The mayor said she has discussed the matter with the minister who is "to study the situation" while waiting for studies to be completed by the Ports authority so she can "make a decision."

Readers are correct in concluding that the dredging in Portimão to allow large cruise ships to dock may never happen in this lifetime or the next.

Successive ministers have promised "immediate action," but since the Algarve’s port authority was taken over by the one in Sines, investment in the Algarve's ports has slowed to a trickle and excuse after excuse has been offered as to why there are years of delays for even the most cost-effective projects.

Economy Minister Pires de Lima promised "immediate action" on dredging as he understood the economic sense of the work but this was in 2013, he was young and fresh and not yet prone to boozy lunches and incoherent speeches in parliament.

Two years later in August 2015, João Franco as president of the ports authority, announced with no urgency at all that his “managers had commissioned a study, which is still going on, which simulates the entry of various sized ships into the Arade river and their docking at the Portimão facility.”

Franco, stifling a yawn, explained that there will be "no conclusive findings" much before the end of 2015 and reckoned that sometime during 2016 the preparations needed before filling in an EU funding form might be completed, with any dredging perhaps in 2017, or later...whenever...

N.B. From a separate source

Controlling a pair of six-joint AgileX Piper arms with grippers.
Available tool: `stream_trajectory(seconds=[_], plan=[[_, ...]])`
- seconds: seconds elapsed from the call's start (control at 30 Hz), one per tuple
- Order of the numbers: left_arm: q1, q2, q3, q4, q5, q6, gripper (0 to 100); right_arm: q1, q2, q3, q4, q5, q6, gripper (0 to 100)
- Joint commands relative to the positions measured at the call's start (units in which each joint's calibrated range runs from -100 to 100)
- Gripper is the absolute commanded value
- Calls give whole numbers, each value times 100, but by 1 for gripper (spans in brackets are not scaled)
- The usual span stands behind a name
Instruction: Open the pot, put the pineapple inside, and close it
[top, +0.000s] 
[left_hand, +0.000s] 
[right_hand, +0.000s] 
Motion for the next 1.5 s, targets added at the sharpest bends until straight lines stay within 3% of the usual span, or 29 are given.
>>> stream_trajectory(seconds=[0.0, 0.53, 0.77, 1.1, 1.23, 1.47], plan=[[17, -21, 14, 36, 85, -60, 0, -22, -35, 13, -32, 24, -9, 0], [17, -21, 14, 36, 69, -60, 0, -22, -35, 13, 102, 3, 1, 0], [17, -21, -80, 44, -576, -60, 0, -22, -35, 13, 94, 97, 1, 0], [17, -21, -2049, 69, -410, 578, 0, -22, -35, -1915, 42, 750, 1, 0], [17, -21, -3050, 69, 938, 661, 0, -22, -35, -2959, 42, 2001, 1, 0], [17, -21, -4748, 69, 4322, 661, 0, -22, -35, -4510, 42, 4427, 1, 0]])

High-profile powerboat racing seems a sexier topic and immediate action to make the Arade safe seems easy to achieve but the minister’s announcement today serves again to highlight that when it come down to cost-effective investment in the Algarve, Lisbon conspires to ensure it simply never happens.

Meanwhile, Lisbon’s cruise ship passenger terminals have never been busier, bringing thousands of high-spending tourists to the city each week.